Mead is particularly worried that the bill makes no mention of proportionality. He notes that ‘[l]ike almost all public discourse around protest and activism, it conceives it as an individualised play-off: protester(s) A against business(es) B and bystander(s) C, a bilateral relationship. There is little or no sense of the wider social value of a protest.’

The banning of protest during the pandemic – such as the frequent eleventh-hour changes to lockdown law – have served as a testing ground for the illiberal measures in the Bill. Protest is a right that was, like many others, temporarily removed in order to control COVID. That shift during an Overton window, namely a unique period when certain policies are politically acceptable, seems to have dulled opposition to measures that would, before COVID, have seemed much more draconian.

Expanding the law of trespass

The bill also includes provisions that target Roma, Gypsies and Travellers. In English law, trespass has mostly been a civil offence, but it will now become a crime for someone to stay in a vehicle on land without permission if they have ‘caused, or [are] likely to cause, significant damage, disruption or distress’ and the police will be able to seize the vehicle.

Yet as the Friends, Families & Travellers organisation (FFT) points out, for Travellers, the vehicle is their home: ‘What constitutes “significant damage, disruption or distress” is wildly subjective ... The fact remains that there is widespread hostility and prejudice towards Gypsies and Travellers and many people claim to be distressed by a Traveller camp, which can be based only on presence, not any particular behaviour.’

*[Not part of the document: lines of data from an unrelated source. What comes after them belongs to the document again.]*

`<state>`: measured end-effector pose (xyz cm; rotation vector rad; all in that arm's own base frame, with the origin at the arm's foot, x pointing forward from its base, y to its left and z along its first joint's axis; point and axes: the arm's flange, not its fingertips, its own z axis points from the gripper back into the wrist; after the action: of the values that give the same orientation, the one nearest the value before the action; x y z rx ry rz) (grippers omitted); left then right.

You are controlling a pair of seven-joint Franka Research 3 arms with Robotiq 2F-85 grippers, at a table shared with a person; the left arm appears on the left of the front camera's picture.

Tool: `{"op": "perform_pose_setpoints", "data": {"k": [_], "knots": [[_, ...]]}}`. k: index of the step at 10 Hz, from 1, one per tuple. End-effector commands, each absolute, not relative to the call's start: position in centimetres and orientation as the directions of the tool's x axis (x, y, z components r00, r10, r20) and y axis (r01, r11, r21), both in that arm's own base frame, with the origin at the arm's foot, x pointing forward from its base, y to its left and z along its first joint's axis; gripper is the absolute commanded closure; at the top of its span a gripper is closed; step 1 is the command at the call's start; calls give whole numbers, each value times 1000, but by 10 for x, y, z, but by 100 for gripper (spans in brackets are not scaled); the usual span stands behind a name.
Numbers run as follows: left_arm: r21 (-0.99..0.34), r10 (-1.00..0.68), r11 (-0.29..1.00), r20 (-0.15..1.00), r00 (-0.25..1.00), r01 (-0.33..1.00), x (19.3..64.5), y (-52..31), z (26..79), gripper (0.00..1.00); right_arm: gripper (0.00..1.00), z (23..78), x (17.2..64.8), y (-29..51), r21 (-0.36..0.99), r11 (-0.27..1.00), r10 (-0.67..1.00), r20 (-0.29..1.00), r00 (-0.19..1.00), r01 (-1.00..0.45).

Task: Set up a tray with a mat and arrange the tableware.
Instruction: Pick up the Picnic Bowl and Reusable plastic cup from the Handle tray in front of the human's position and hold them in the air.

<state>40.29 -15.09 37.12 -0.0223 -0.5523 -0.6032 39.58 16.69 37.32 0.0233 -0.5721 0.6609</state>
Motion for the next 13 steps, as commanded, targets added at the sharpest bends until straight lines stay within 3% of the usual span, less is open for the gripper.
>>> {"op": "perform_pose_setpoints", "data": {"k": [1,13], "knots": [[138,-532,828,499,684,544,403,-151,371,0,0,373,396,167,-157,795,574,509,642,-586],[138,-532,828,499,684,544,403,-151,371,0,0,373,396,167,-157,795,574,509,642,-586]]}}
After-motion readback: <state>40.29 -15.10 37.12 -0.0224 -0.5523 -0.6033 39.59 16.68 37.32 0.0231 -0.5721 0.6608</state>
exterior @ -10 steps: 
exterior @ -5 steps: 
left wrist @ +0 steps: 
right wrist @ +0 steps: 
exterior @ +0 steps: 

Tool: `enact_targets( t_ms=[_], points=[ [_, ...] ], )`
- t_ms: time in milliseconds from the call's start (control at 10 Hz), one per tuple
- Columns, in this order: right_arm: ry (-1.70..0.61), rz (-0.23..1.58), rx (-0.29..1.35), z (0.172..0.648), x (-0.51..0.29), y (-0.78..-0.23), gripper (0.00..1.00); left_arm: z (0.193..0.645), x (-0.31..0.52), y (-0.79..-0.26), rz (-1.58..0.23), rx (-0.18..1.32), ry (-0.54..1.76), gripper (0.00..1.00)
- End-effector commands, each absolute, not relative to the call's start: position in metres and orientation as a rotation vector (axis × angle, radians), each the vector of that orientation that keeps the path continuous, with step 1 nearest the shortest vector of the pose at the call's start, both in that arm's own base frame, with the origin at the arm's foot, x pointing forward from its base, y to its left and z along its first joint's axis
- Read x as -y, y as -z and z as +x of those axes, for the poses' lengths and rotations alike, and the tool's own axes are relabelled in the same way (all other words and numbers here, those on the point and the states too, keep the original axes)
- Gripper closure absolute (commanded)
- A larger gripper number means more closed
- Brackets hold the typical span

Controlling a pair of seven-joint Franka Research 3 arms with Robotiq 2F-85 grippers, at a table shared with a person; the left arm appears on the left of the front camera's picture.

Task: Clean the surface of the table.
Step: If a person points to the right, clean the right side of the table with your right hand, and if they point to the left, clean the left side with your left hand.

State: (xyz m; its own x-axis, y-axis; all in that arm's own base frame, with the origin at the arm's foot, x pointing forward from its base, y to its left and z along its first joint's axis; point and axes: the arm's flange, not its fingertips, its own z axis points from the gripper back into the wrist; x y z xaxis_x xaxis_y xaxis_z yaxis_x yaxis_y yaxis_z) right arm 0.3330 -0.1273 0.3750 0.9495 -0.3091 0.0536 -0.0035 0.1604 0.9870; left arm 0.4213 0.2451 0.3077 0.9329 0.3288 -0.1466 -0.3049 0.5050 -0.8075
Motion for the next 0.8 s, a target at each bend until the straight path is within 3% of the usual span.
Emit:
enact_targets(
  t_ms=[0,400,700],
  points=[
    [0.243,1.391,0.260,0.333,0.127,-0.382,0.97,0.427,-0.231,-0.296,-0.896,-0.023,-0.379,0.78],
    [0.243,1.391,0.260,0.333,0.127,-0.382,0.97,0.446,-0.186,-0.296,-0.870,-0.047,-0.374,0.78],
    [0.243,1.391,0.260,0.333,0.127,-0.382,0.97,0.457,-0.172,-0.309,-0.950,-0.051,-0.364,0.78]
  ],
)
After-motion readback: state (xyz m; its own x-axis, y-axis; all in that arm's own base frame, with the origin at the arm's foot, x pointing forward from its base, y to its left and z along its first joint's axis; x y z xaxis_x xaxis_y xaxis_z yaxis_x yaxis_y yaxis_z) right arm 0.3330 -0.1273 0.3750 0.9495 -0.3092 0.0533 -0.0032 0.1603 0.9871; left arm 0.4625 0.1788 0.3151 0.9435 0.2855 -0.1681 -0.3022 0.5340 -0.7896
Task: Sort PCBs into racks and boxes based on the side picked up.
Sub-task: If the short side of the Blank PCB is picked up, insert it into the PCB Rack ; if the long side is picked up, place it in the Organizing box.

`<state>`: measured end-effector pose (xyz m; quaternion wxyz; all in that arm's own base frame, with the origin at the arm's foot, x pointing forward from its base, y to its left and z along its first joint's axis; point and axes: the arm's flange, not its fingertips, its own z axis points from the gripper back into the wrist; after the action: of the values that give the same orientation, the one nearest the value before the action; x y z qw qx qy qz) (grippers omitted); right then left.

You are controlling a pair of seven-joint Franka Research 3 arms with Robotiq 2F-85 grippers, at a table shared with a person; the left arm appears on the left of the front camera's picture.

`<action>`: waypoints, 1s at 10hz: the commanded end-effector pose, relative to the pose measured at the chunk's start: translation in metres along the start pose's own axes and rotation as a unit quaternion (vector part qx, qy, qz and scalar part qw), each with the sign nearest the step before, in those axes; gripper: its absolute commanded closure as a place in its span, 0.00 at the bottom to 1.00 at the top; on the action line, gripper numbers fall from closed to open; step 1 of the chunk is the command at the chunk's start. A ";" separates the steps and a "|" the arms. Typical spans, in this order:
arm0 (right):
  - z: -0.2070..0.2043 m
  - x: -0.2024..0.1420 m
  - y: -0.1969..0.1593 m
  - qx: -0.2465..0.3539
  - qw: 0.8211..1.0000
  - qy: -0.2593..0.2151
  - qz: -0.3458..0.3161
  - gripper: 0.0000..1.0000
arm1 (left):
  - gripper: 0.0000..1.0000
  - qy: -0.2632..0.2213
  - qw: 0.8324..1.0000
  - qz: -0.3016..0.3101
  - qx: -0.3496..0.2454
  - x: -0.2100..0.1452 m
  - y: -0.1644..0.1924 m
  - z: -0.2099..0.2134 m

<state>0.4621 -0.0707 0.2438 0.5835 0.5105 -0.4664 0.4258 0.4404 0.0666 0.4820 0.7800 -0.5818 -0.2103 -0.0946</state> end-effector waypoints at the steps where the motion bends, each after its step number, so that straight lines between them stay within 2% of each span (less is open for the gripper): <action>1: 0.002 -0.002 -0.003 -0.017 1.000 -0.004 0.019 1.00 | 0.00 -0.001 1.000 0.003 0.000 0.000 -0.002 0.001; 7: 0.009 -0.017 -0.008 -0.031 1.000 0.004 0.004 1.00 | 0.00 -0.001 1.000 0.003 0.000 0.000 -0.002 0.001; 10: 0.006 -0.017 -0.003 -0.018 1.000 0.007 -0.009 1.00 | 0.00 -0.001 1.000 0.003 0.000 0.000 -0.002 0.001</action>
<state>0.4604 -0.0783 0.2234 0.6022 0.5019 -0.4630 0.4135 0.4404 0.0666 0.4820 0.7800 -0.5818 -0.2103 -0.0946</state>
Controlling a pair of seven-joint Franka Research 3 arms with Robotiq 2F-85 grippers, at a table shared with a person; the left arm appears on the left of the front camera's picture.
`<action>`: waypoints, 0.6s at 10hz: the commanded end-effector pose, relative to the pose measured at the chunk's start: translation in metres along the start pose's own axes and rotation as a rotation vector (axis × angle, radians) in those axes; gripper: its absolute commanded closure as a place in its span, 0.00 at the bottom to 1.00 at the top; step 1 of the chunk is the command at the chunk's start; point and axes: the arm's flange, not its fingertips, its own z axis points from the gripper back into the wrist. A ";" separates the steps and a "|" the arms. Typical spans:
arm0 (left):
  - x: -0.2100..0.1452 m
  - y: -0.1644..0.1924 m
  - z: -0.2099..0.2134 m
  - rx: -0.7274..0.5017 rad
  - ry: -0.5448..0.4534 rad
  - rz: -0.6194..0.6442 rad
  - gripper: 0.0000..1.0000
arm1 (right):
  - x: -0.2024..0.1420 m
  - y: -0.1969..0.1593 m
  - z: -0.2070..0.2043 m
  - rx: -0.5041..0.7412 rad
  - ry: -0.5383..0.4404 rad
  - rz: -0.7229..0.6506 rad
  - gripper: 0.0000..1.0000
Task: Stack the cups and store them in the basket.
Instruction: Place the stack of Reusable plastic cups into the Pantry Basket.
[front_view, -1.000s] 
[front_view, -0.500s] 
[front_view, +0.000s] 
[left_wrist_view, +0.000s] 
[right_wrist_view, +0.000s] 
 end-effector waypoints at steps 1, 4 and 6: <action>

The government argues that the number of pitches available to Travellers has increased in the past decade and there is no reason for them to stop at other places. The FFT disputes this, saying these are transit rather than permanent pitches and that the overall number has fallen by 8.4%.

The backlash may be yet to come

The Conservatives enjoy a large majority in the House of Commons, which has already approved the bill, and it is likely to pass through Parliament largely unamended. A few ‘Kill the Bill’ protests were, predictably, condemned by the police and Priti Patel, the Home Secretary. Since it hands so much discretion to the police and Patel, and demonstrators may take a cautious approach until they can see how protests are being policed, and it may be a few months before the effects are apparent.

The Good Law Project, a not-for-profit campaign organisation that uses the law to protect the interests of the public, is taking a close interest in the legislation and will probably seek to challenge it in court on the grounds that the restrictions on protests and encampments breach the European Convention on Human Rights. Given the government’s dislike of ‘activist lawyers’ and European law, and the support that this stance enjoys in parts of the press, it might welcome that fight. On the other hand, it may have overestimated how willing protestors will be to let police chiefs define and curtail their right to protest.